Where they actually differ
TMO is classified as a mature compounder stock; the archetype dictates our deceleration curve, terminal multiple, and probability weights. DHR, depending on its own archetype, will have its own calibration — and that is precisely why simple peer multiples can mislead. A 17.3× forward P/E with a PEG of 2.89 is not the same on TMO as it is on DHR unless they share the same growth profile, capital intensity, and moat half-life.
TMO's moat assessment is 9/10, and the full moat section in the report covers the source (network effects, switching costs, intangibles, scale, etc.) plus the timeline of any threats. The cross-read against DHR should focus on which company's economic profit (ROIC minus WACC) is wider AND more durable — that is the variable that dominates long-run total return between two same-sector names.
Which one wins on each dimension
Valuation: TMO looks modestly undervalued versus our fair-value midpoint. The full report's peer table compares TMO and DHR directly on P/E, PEG, EV/EBITDA, ROE, and operating margin. Risk: the bear case for TMO is bound by the kill-scenarios list in Section 2; the equivalent for DHR would need its own report. We do not co-rate two companies on a single page.

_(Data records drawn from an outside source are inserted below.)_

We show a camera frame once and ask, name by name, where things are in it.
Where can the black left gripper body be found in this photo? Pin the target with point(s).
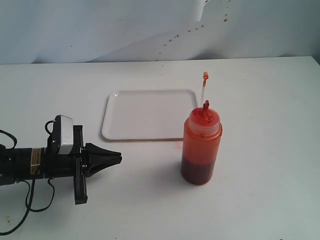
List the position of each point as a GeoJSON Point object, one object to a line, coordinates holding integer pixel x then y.
{"type": "Point", "coordinates": [67, 165]}

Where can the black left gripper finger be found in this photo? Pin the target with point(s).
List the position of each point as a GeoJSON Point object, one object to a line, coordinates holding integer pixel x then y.
{"type": "Point", "coordinates": [97, 163]}
{"type": "Point", "coordinates": [97, 153]}

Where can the red sauce squeeze bottle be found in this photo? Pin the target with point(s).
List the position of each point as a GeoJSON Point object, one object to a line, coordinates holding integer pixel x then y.
{"type": "Point", "coordinates": [201, 140]}

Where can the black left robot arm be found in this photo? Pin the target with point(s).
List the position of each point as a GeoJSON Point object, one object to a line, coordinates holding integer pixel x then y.
{"type": "Point", "coordinates": [84, 160]}

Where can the white rectangular plastic tray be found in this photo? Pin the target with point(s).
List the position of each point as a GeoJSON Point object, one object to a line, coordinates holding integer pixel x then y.
{"type": "Point", "coordinates": [147, 115]}

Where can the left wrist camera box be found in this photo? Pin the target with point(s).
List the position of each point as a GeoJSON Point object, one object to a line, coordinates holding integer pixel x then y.
{"type": "Point", "coordinates": [62, 136]}

Capital allocation and growth runway typically separate same-sector pairs more than the headline numbers suggest. The full report's capital-allocation paragraph and TAM analysis are the lenses we recommend before deciding whether TMO or DHR is the better expression of the same theme.
Bottom line — TMO or DHR?
Our rating for TMO is Hold with a 88/100 confidence score; the rating already accounts for the relative-value information embedded in the peer table that includes DHR. The cross-read is most useful when the two companies are real substitutes in a portfolio (same factor exposure, same end markets, same archetype) — otherwise the comparison is theatre.
For the full evidence on TMO, including the explicit peer multiples versus DHR and the rest of the comp set, see the canonical report at /stocks/tmo/analysis. For DHR's standalone report, see /stocks/dhr/analysis.
Frequently asked questions
TMO vs DHR: which is cheaper today?
TMO looks modestly undervalued at $474 versus a fair-value midpoint of $501 (range $384–$619). The peer table inside the full report compares TMO and DHR directly on P/E, PEG, EV/EBITDA, ROE, and operating margin.
Is TMO a better buy than DHR?
Our current rating for TMO is Hold; we do not co-rate DHR on this page — see DHR's own report. The cross-read is most useful for relative positioning, not for choosing one over the other in isolation.
What archetype is TMO?
TMO is classified as a mature compounder stock, which determines our deceleration curve, terminal multiple, and probability weights. DHR's own archetype is in its own report.
What is TMO's moat score versus DHR?
TMO's moat score is 9/10. The full moat section covers source, durability, and threat timeline; DHR's moat assessment is in its own standalone report.
Research for educational purposes. Not personalised investment advice. See the full TMO report for the canonical evidence.